### YOUR TASK
Your answer must be the lines from the top of the listing below through the line that holds "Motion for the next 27", retyped exactly, with no pictures.

### SOURCE DATA
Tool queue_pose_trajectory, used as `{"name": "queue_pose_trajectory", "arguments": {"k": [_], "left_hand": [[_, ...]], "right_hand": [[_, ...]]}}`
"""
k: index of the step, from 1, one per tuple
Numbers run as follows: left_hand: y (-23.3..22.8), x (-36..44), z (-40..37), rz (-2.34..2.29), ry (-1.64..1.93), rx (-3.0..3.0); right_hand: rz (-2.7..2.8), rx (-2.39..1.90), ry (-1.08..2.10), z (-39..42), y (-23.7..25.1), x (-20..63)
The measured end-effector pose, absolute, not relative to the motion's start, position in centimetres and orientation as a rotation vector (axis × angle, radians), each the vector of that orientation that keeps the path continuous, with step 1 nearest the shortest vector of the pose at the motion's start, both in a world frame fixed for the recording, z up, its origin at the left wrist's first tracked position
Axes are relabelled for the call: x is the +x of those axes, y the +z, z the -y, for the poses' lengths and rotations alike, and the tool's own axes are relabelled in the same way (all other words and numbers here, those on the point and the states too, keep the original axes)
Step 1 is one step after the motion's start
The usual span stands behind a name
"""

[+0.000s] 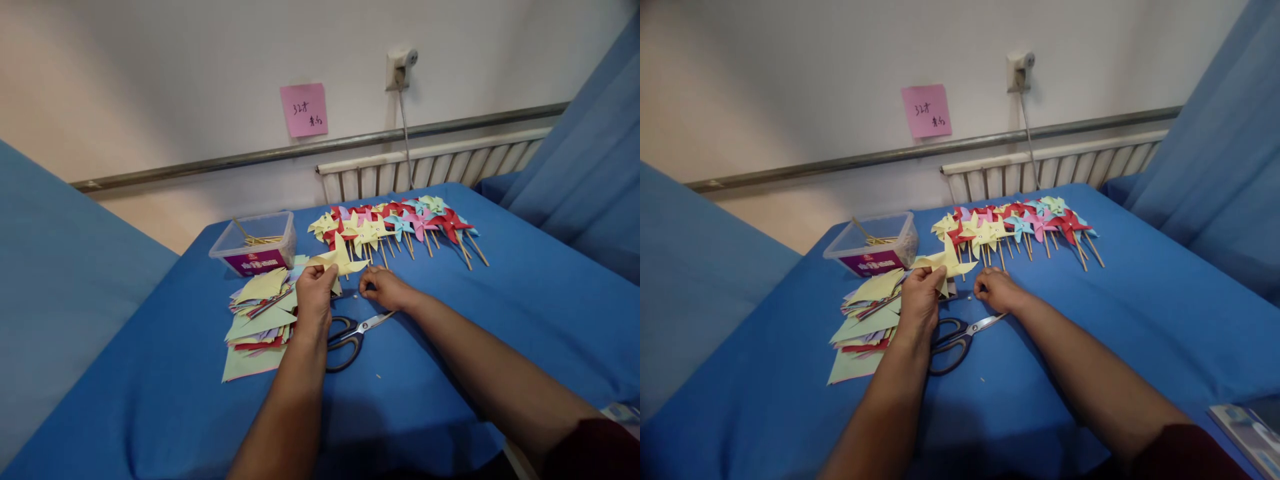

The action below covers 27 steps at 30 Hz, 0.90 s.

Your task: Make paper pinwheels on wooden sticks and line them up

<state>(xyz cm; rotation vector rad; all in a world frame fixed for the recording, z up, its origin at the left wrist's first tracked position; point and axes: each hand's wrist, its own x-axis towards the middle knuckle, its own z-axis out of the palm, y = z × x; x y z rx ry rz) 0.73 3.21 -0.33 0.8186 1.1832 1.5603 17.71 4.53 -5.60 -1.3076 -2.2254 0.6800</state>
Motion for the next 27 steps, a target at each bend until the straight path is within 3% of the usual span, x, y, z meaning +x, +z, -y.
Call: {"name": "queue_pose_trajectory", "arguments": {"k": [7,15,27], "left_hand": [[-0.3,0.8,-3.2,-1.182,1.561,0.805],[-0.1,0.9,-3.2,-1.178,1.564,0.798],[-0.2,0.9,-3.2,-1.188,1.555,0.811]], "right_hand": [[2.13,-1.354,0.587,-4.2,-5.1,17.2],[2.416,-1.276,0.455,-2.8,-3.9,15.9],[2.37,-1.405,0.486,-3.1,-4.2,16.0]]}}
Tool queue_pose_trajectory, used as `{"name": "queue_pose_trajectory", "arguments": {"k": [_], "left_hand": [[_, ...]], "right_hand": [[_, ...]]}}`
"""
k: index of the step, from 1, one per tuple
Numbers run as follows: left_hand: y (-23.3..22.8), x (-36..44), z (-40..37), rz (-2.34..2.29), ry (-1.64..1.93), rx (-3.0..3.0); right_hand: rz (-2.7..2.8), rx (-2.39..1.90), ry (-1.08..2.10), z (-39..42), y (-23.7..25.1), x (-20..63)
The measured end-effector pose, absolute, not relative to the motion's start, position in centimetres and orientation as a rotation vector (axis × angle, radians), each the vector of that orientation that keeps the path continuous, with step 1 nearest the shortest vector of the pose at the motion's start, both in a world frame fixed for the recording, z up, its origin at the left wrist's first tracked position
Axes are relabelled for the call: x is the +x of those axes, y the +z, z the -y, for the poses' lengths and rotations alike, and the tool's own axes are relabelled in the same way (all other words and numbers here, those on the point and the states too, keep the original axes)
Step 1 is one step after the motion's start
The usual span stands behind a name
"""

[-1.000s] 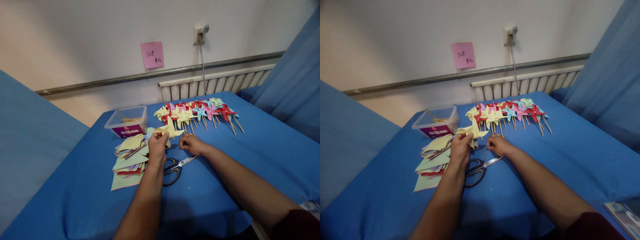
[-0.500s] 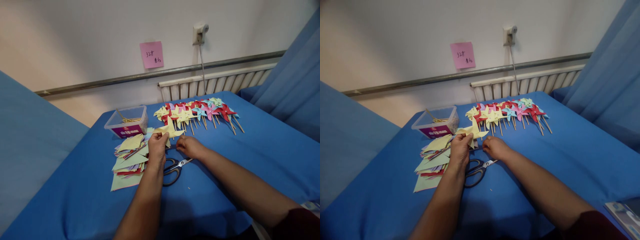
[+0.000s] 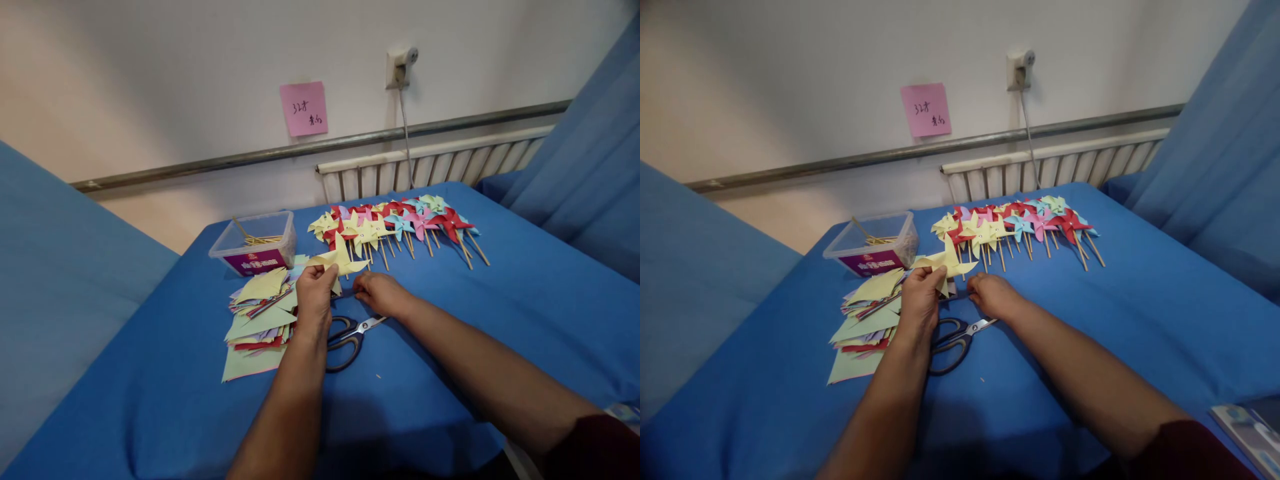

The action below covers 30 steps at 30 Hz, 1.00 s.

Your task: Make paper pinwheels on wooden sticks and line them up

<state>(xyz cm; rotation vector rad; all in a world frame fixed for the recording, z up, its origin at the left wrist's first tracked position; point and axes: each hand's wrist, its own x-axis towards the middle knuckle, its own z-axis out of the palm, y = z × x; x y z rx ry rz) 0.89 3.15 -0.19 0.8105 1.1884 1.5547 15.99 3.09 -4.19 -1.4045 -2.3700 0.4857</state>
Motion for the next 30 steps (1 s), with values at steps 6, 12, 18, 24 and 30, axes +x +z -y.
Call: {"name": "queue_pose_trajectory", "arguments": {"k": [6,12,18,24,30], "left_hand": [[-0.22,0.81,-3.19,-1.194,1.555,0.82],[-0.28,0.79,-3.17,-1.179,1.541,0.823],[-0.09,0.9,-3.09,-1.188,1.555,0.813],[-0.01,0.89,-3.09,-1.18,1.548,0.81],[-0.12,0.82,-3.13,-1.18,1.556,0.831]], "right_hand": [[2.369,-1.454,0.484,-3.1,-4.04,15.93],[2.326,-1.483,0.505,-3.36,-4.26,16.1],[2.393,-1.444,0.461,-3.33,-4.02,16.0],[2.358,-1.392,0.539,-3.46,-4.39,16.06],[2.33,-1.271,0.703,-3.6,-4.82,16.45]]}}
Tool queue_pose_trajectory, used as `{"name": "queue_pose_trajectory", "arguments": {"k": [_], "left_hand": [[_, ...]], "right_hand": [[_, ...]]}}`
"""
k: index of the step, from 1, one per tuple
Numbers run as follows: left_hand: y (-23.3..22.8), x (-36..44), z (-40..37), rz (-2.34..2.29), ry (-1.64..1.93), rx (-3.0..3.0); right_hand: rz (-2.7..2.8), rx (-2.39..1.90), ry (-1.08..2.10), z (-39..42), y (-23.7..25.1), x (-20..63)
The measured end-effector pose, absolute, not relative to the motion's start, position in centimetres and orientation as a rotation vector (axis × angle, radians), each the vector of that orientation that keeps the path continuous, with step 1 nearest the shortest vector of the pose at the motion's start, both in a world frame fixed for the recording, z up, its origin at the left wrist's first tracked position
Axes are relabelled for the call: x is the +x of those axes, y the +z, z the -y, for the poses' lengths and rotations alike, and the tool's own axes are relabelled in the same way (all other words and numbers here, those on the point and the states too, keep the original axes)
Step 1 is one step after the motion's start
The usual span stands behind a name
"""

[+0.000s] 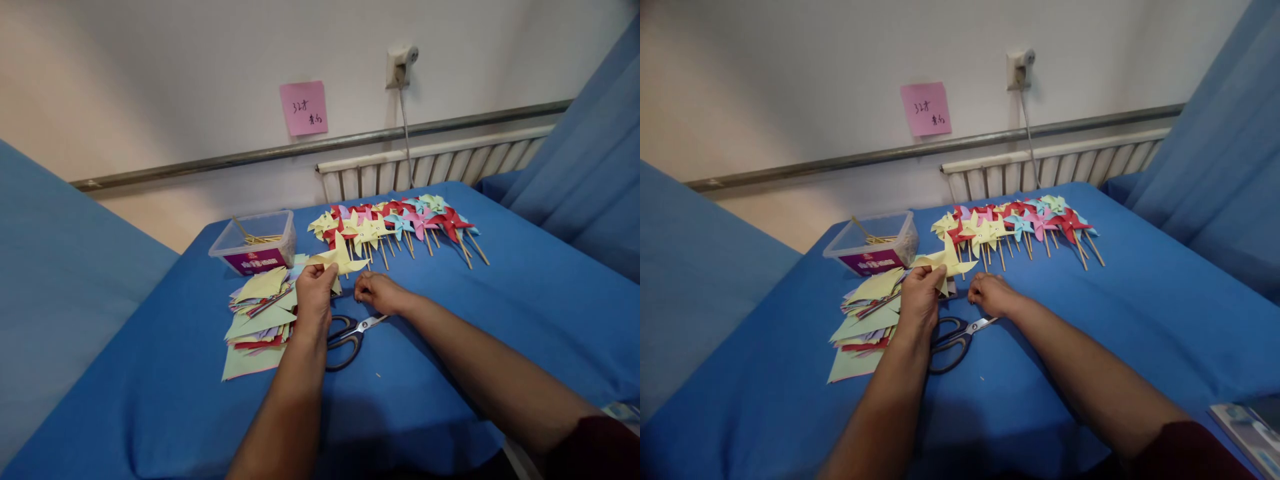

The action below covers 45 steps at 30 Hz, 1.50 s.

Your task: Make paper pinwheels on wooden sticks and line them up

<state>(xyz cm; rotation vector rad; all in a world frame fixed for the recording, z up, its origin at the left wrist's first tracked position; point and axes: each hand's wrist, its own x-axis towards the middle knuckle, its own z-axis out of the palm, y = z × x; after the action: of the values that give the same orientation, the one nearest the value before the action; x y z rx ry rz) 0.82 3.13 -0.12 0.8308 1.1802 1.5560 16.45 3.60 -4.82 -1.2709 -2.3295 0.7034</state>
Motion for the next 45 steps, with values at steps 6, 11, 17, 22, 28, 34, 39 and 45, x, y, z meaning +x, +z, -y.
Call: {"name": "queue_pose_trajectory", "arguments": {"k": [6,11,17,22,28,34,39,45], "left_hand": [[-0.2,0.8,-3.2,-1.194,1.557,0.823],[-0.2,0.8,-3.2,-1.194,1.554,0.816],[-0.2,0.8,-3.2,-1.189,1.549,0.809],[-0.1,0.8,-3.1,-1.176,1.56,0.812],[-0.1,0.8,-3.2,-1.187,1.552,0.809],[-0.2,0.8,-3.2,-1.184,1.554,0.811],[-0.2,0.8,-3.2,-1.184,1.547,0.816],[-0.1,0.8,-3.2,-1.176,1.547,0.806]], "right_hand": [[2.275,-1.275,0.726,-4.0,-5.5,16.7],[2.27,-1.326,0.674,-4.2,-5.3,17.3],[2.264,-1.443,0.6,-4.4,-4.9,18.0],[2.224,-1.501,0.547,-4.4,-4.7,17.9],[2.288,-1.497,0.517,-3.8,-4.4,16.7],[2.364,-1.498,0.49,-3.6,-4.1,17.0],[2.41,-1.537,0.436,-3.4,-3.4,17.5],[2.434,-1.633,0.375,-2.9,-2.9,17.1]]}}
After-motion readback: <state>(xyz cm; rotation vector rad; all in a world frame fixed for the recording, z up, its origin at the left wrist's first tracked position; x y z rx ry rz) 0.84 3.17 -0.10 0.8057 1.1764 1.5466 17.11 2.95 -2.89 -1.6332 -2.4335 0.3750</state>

### EXERCISE RESPONSE
Tool queue_pose_trajectory, used as `{"name": "queue_pose_trajectory", "arguments": {"k": [_], "left_hand": [[_, ...]], "right_hand": [[_, ...]]}}`
"""
k: index of the step, from 1, one per tuple
Numbers run as follows: left_hand: y (-23.3..22.8), x (-36..44), z (-40..37), rz (-2.34..2.29), ry (-1.64..1.93), rx (-3.0..3.0); right_hand: rz (-2.7..2.8), rx (-2.39..1.90), ry (-1.08..2.10), z (-39..42), y (-23.7..25.1), x (-20..63)
The measured end-effector pose, absolute, not relative to the motion's start, position in centimetres and orientation as a rotation vector (axis × angle, radians), each the vector of that orientation that keeps the path continuous, with step 1 nearest the shortest vector of the pose at the motion's start, both in a world frame fixed for the recording, z up, its origin at the left wrist's first tracked position
Axes are relabelled for the call: x is the +x of those axes, y the +z, z the -y, for the poses' lengths and rotations alike, and the tool's own axes are relabelled in the same way (all other words and numbers here, those on the point and the states too, keep the original axes)
Step 1 is one step after the motion's start
The usual span stands behind a name
"""

[+0.000s] 

The action below covers 27 steps at 30 Hz, 0.90 s.

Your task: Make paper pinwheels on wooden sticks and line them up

<state>(xyz cm; rotation vector rad; all in a world frame fixed for the recording, z up, its origin at the left wrist's first tracked position; point and axes: each hand's wrist, its own x-axis towards the middle knuckle, its own z-axis out of the palm, y = z × x; x y z rx ry rz) 0.73 3.21 -0.33 0.8186 1.1832 1.5603 17.71 4.53 -5.60 -1.3076 -2.2254 0.6800</state>
Motion for the next 27 steps, a target at each bend until the straight path is within 3% of the usual span, x, y, z meaning +x, +z, -y.

The work for this exercise is now done.